A manual for coping with a pandemic? It would be very nice. The problem is that the nature of the beast does not allow for long term plans except very generally. The govt needs to contain the virus as much as possible and has worked out some guidelines. Many of these were developed some years ago when there was a possibility of another pandemic. It did not happen and the plans were shelved. However the general guidelines were still appropriate and I remember the 1.5 metre distancing then. Lots of discussion on how offices could achieve this when people normally sat much closer.

I think the best guide to follow is to be aware of the changes the govt make and follow them. Where we have lock down we need to provide ourselves with meaningful activities to stop feeling claustrophobic. Those with gardens can get out into them, weather permitting. Gardening is so therapeutic. Getting out of the house is a priority for many. Those who go to work do have a break. Those who work from home need to pay attention to their mental health.

I know I am saying nothing new. I want to reiterate that we do have a routine of sorts and can plan the days around these things. Perhaps that's the best solution, decide on a routine and stick to it. Sorry Pepper I do not think I have been much help. Here I am still in my nightclothes because I am not going out for several hours. Being dressed and ready for the day is something I aim for because it makes the day more normal but there are days when I just cannot do it.

Highlight I received a beautiful bunch of flowers from my children for Mother's Day. For various reasons it did not arrive until Tuesday. A lovely vase and a message that made me want to cry because it showed they love me very much. So what have I got to complain about?

Mary

hello all

Pepper,

Mannual for pandemic. I thought the government and beyond blue have produced article to hepl prcatically and with mental health. May be you mean something more specific

I feel a manual is a one size fit all approach and makes no allowance for individual difference. We all grieve differently we all experience adversity differently.

Excuse me if I misunderstood you. Just my opinion and I am confused. I feel many will need help getting back into a routine when restrictions are stopped.

I wonder what the young children of today will tell their grandchild about covid?

Birdy77
Blue Voices Member
Blue Voices Member
Hello Quirky, hello all,

I havent written here before, but have read all your posts.

I am feeling very lost at the moment.

This pandenic has impacted me with loss of income, but in other practical ways i am absolutely fine.

I am feeling very lost right now, with other things going on in my life and i am hurting.

That's all for now.

Thank you for letting me share.

I haven't been posting much because I have been very busy.

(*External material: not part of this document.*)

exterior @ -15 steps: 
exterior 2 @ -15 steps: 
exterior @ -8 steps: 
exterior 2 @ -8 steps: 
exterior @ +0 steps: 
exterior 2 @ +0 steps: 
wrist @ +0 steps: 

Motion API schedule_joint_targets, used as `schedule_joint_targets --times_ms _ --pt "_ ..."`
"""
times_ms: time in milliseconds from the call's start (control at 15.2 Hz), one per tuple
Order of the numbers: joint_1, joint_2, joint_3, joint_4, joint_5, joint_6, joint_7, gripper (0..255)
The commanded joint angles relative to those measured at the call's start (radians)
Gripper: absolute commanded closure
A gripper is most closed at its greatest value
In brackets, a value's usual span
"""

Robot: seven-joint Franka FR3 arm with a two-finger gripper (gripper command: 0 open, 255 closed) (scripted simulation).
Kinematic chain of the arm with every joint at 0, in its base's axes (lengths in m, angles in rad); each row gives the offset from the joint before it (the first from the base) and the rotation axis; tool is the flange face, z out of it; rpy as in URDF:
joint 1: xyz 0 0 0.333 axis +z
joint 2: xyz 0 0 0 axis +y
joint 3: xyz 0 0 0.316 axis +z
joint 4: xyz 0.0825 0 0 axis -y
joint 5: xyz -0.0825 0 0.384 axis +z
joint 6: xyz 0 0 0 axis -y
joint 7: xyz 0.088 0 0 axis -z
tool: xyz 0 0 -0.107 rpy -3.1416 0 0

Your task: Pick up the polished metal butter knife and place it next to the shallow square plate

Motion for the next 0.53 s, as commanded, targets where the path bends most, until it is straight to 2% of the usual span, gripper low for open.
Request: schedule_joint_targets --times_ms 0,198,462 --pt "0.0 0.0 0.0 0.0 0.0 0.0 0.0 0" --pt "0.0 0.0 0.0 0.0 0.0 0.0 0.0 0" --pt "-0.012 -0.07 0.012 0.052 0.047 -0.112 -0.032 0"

Lockdown has meant the activities my husband used to attend are no longer running so I don't get a break and appointments are often online saving the travel but I find it more stressful setting everything up for him and participating.

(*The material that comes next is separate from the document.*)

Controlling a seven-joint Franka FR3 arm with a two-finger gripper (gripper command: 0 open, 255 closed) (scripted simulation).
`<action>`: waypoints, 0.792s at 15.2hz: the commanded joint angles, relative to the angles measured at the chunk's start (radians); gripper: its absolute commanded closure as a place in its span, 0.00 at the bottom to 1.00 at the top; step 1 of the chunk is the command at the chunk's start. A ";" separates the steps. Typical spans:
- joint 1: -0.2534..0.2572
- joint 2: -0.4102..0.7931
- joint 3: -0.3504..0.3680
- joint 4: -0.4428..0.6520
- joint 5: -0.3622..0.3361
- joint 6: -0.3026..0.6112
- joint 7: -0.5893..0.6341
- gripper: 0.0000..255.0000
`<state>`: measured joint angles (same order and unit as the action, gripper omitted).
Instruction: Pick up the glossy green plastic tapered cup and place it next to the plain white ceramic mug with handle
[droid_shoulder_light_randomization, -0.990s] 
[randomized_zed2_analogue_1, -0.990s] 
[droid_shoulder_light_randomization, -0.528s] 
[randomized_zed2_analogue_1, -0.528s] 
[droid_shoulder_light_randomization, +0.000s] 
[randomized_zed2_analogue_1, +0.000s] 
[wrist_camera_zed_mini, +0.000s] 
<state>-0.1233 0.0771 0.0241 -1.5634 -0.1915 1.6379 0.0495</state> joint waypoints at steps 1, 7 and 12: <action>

Highlights Yesterday restrictions were lifted so my son invited us over after tea. His wife cooked dessert. We played a couple of games with the grandkids and after they went to bed my son helped me with something on my computer which had really been bothering me. I was surprised how it impacted me. I arrived home feeling relaxed and slept better than I have for months. In contrast on Mothers day we had an online meeting with my kids arranged by my son and I couldn't wait for it to end it was so stressful and just emphasised how isolated I am from my children during lockdown.

Reflections I drove to the GP (had a face to face visit which was so much better than over the phone!!!!) On the way I noticed a couple of people flying model aeroplanes over the field beside the road. The people where physically apart obeying all the rules. It made me think how good it is people can go about doing things they enjoy but can find ways to do it while keeping physically distance to keep all of us safe.

Birdy thanks for writing your post. Sorry yo feel lost. Hope you can find some routine and direction.

Elizabeth thanks for explaining how makes more work for do telephone health appointment.

Your insight helps us to understand how people are affected.

I think we will all appreciate face to face interaction.